Top of Entries supplied

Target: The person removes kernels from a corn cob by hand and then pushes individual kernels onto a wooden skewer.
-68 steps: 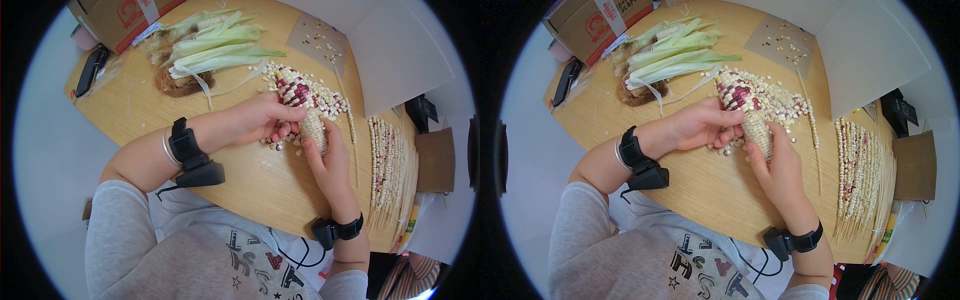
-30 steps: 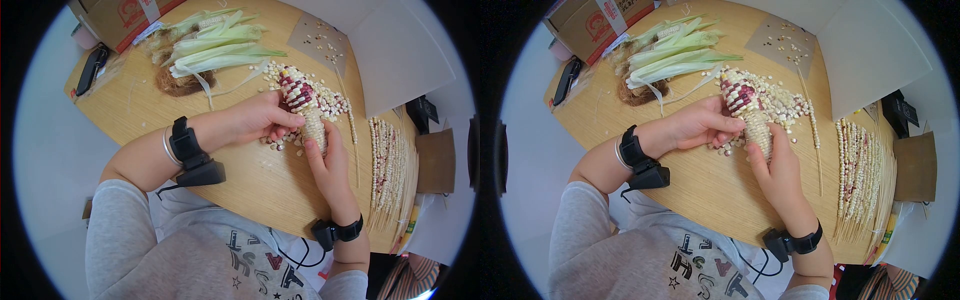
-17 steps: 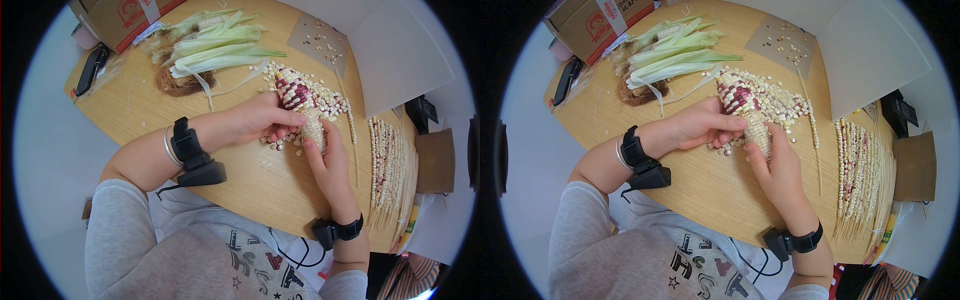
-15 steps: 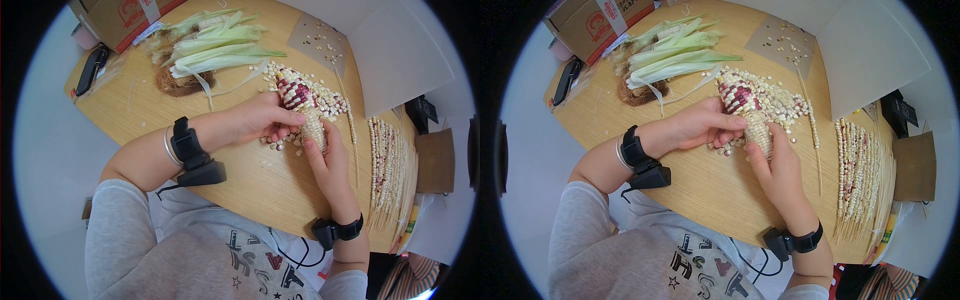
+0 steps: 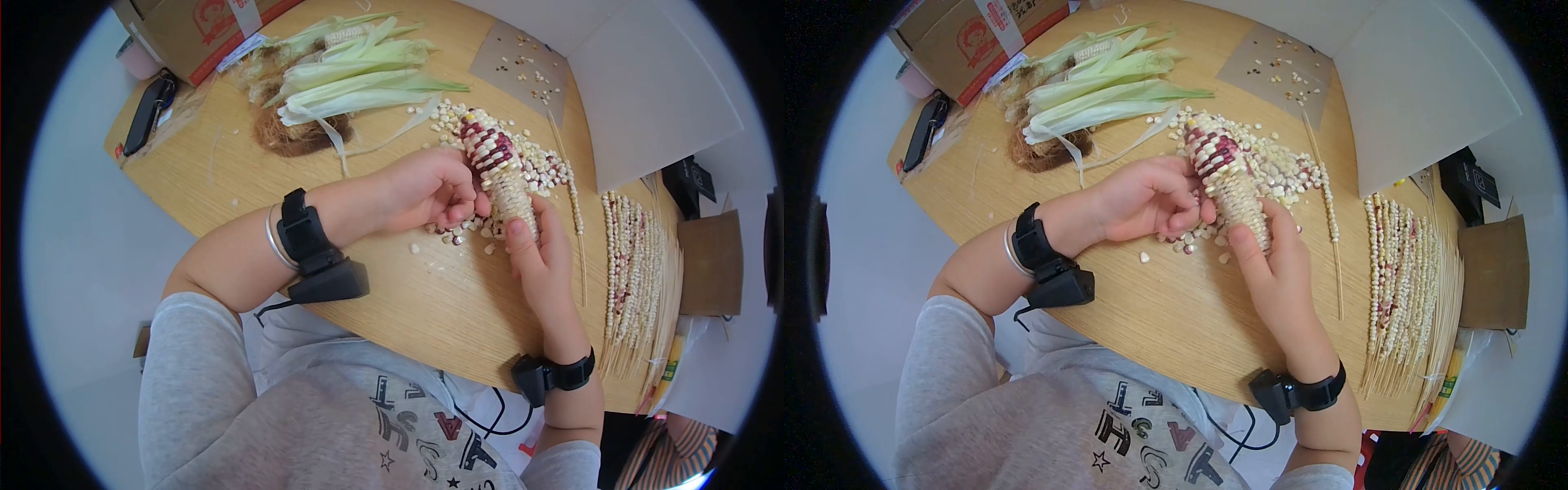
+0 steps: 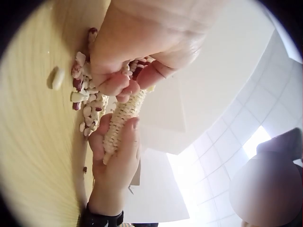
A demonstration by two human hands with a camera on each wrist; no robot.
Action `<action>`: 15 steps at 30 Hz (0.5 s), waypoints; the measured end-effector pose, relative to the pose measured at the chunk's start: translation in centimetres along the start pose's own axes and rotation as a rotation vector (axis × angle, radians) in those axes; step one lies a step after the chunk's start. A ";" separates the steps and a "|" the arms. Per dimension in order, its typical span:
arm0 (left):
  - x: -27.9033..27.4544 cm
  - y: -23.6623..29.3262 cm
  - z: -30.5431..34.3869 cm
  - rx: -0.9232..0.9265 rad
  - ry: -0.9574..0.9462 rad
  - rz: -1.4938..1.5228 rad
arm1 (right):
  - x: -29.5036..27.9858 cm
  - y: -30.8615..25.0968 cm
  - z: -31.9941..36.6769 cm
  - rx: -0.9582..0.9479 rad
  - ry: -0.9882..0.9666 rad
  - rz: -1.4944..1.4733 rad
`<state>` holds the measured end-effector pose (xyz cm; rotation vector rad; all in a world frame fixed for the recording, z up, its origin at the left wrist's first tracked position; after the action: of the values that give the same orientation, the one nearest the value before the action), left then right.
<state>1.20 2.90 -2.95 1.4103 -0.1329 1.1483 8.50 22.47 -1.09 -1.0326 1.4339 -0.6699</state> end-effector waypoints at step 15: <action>1.0 0.7 0.3 0.094 0.162 -0.259 | -0.6 -0.7 -0.5 0.149 0.103 -0.545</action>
<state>1.39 2.98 -1.68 1.3646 0.2151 1.0580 8.08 22.62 -0.09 -1.2954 1.1662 -1.2186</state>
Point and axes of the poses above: each hand's wrist, its own z-axis away from the middle knuckle, its own x-axis out of the palm, y = z × x, the point moved 1 cm from there along -z, towards the middle knuckle, and after that the axes turned 6 degrees about -x, right-handed, at the moved point
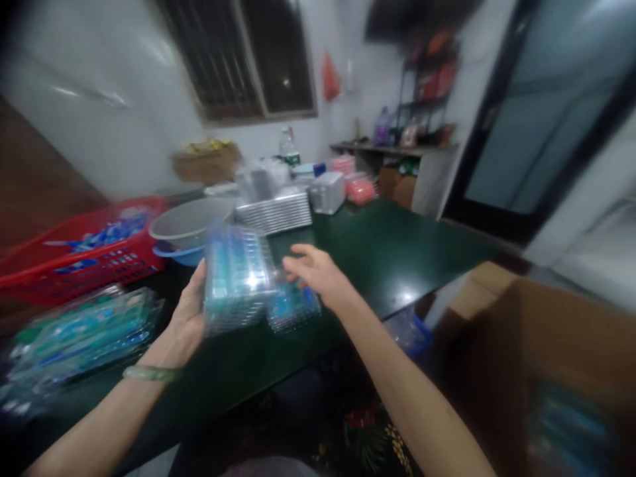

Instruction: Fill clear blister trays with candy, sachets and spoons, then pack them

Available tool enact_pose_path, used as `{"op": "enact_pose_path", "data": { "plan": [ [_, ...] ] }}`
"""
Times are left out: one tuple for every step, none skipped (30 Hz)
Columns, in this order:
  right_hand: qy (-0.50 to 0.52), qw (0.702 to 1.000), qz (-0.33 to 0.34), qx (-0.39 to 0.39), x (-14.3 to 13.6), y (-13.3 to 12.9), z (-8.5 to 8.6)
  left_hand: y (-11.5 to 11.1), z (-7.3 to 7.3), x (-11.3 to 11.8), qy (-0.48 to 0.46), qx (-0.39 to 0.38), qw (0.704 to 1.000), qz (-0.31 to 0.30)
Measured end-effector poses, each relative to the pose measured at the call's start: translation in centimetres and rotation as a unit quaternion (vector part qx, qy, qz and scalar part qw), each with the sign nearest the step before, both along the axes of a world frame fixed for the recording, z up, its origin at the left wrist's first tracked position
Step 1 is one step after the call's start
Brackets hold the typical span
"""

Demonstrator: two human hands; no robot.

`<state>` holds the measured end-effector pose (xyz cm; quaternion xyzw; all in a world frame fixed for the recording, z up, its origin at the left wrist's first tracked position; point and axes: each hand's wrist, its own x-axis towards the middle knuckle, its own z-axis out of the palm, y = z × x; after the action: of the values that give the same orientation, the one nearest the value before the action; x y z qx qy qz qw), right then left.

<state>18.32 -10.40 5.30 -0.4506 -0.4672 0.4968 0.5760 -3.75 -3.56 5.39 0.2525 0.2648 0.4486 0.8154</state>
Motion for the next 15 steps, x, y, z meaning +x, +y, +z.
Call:
{"op": "enact_pose_path", "data": {
  "plan": [
    [-0.02,1.0,-0.02,-0.006,0.1,0.0,-0.7,0.1,-0.1,-1.3,0.013,-0.015,0.999,0.03],
    [-0.038,0.998,-0.047,-0.015,0.3,0.0,-1.4,0.3,-0.3,-2.5,0.043,-0.03,0.997,0.053],
    [-0.055,0.995,-0.078,-0.027,0.7,0.0,-2.3,0.4,-0.4,-3.7,0.083,-0.046,0.993,0.072],
    [-0.072,0.991,-0.109,-0.036,1.0,0.1,-3.1,0.6,-0.6,-4.7,0.127,-0.063,0.987,0.08],
    [-0.091,0.985,-0.138,-0.04,1.4,0.2,-4.0,0.8,-0.8,-5.5,0.174,-0.077,0.979,0.075],
    [-0.111,0.98,-0.161,-0.04,1.7,0.3,-4.8,0.9,-1.1,-6.0,0.217,-0.087,0.971,0.057],
    [-0.133,0.975,-0.176,-0.035,2.0,0.3,-5.5,1.0,-1.5,-6.2,0.253,-0.089,0.963,0.035],
    [-0.153,0.97,-0.184,-0.028,2.1,0.3,-6.1,1.1,-2.0,-6.1,0.28,-0.086,0.956,0.016],
    [-0.172,0.967,-0.188,-0.019,2.1,0.4,-6.6,1.1,-2.4,-5.7,0.298,-0.078,0.951,0.003],
    [-0.189,0.964,-0.186,-0.009,2.0,0.3,-6.9,1.1,-2.8,-5.1,0.306,-0.074,0.949,0.005],
    [-0.206,0.961,-0.184,0.0,1.7,0.3,-7.2,1.1,-3.1,-4.4,0.31,-0.068,0.948,0.015],
    [-0.225,0.957,-0.182,0.01,1.4,0.2,-7.3,1.1,-3.3,-3.6,0.317,-0.065,0.946,0.023],
    [-0.246,0.952,-0.179,0.018,1.1,0.1,-7.3,1.0,-3.4,-2.9,0.324,-0.056,0.944,0.03],
    [-0.27,0.946,-0.176,0.024,0.8,0.0,-7.3,1.0,-3.4,-2.2,0.331,-0.046,0.942,0.039],
    [-0.294,0.939,-0.177,0.027,0.5,-0.1,-7.1,1.0,-3.3,-1.6,0.337,-0.035,0.94,0.043]
  ]
}}
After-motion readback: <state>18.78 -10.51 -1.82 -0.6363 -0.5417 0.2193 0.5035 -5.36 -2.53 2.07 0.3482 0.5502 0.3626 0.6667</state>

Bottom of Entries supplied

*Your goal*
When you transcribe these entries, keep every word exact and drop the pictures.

*Your solution*
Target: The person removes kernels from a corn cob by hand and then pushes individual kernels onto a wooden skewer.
-68 steps: 
-30 steps: 
-17 steps: 
-15 steps: 
+0 steps: 
+0 steps: 
A demonstration by two human hands with a camera on each wrist; no robot.
Action `<action>`: 15 steps at 30 Hz (0.5 s), waypoints; the measured end-effector pose, relative to the pose measured at the chunk's start: translation in centimetres along the start pose's own axes and rotation as a rotation vector (axis × angle, radians) in those axes; step one lies a step after the chunk's start. A ";" separates the steps and a "|" the arms. Per dimension in order, its typical span:
arm0 (left):
  - x: -27.9033..27.4544 cm
  - y: -23.6623..29.3262 cm
  - z: -30.5431..34.3869 cm
  - rx: -0.9232..0.9265 rad
  - ry: -0.9574..0.9462 rad
  - rz: -1.4938..1.5228 rad
arm1 (right):
  - x: -29.5036..27.9858 cm
  - y: -30.8615..25.0968 cm
  - z: -31.9941..36.6769 cm
  - rx: -0.9582..0.9479 rad
  - ry: -0.9882..0.9666 rad
  - rz: -1.4944..1.4733 rad
`<state>` holds the measured end-effector pose (xyz cm; rotation vector rad; all in a world frame fixed for the recording, z up, its origin at the left wrist's first tracked position; after the action: of the values that give the same orientation, the one nearest the value before the action), left then right.
<state>1.20 2.90 -2.95 1.4103 -0.1329 1.1483 8.50 22.47 -1.09 -1.0326 1.4339 -0.6699</state> end-effector waypoints at step 15: <action>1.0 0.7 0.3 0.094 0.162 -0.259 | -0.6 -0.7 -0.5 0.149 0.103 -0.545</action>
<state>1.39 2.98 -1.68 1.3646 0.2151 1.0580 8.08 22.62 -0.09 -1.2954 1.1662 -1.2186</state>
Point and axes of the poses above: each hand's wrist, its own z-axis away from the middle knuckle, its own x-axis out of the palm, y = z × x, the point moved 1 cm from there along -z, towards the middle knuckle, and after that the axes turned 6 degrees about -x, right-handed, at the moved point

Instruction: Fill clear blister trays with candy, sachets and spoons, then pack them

Available tool enact_pose_path, used as `{"op": "enact_pose_path", "data": { "plan": [ [_, ...] ] }}`
"""
Times are left out: one tuple for every step, none skipped (30 Hz)
Columns, in this order:
  right_hand: qy (-0.50 to 0.52), qw (0.702 to 1.000), qz (-0.33 to 0.34), qx (-0.39 to 0.39), x (-14.3 to 13.6), y (-13.3 to 12.9), z (-8.5 to 8.6)
  left_hand: y (-11.5 to 11.1), z (-7.3 to 7.3), x (-11.3 to 11.8), qy (-0.48 to 0.46), qx (-0.39 to 0.38), qw (0.704 to 1.000), qz (-0.31 to 0.30)
Measured end-effector poses, each relative to the pose measured at the call's start: translation in centimetres and rotation as a unit quaternion (vector part qx, qy, qz and scalar part qw), each with the sign nearest the step before, both along the axes of a world frame fixed for the recording, z up, its origin at the left wrist's first tracked position
Step 1 is one step after the call's start
Brackets hold the typical span
"""

Demonstrator: two human hands; no robot.

`<state>` holds the measured end-effector pose (xyz cm; quaternion xyzw; all in a world frame fixed for the recording, z up, its origin at the left wrist's first tracked position; point and axes: each hand's wrist, its own x-axis towards the middle knuckle, its own z-axis out of the palm, y = z × x; after the action: of the values that give the same orientation, the one nearest the value before the action; x y z qx qy qz qw), right then left.

<state>18.32 -10.40 5.30 -0.4506 -0.4672 0.4968 0.5760 -3.75 -3.56 5.39 0.2525 0.2648 0.4486 0.8154</state>
Motion for the next 15 steps, x, y, z meaning +x, +y, +z.
Call:
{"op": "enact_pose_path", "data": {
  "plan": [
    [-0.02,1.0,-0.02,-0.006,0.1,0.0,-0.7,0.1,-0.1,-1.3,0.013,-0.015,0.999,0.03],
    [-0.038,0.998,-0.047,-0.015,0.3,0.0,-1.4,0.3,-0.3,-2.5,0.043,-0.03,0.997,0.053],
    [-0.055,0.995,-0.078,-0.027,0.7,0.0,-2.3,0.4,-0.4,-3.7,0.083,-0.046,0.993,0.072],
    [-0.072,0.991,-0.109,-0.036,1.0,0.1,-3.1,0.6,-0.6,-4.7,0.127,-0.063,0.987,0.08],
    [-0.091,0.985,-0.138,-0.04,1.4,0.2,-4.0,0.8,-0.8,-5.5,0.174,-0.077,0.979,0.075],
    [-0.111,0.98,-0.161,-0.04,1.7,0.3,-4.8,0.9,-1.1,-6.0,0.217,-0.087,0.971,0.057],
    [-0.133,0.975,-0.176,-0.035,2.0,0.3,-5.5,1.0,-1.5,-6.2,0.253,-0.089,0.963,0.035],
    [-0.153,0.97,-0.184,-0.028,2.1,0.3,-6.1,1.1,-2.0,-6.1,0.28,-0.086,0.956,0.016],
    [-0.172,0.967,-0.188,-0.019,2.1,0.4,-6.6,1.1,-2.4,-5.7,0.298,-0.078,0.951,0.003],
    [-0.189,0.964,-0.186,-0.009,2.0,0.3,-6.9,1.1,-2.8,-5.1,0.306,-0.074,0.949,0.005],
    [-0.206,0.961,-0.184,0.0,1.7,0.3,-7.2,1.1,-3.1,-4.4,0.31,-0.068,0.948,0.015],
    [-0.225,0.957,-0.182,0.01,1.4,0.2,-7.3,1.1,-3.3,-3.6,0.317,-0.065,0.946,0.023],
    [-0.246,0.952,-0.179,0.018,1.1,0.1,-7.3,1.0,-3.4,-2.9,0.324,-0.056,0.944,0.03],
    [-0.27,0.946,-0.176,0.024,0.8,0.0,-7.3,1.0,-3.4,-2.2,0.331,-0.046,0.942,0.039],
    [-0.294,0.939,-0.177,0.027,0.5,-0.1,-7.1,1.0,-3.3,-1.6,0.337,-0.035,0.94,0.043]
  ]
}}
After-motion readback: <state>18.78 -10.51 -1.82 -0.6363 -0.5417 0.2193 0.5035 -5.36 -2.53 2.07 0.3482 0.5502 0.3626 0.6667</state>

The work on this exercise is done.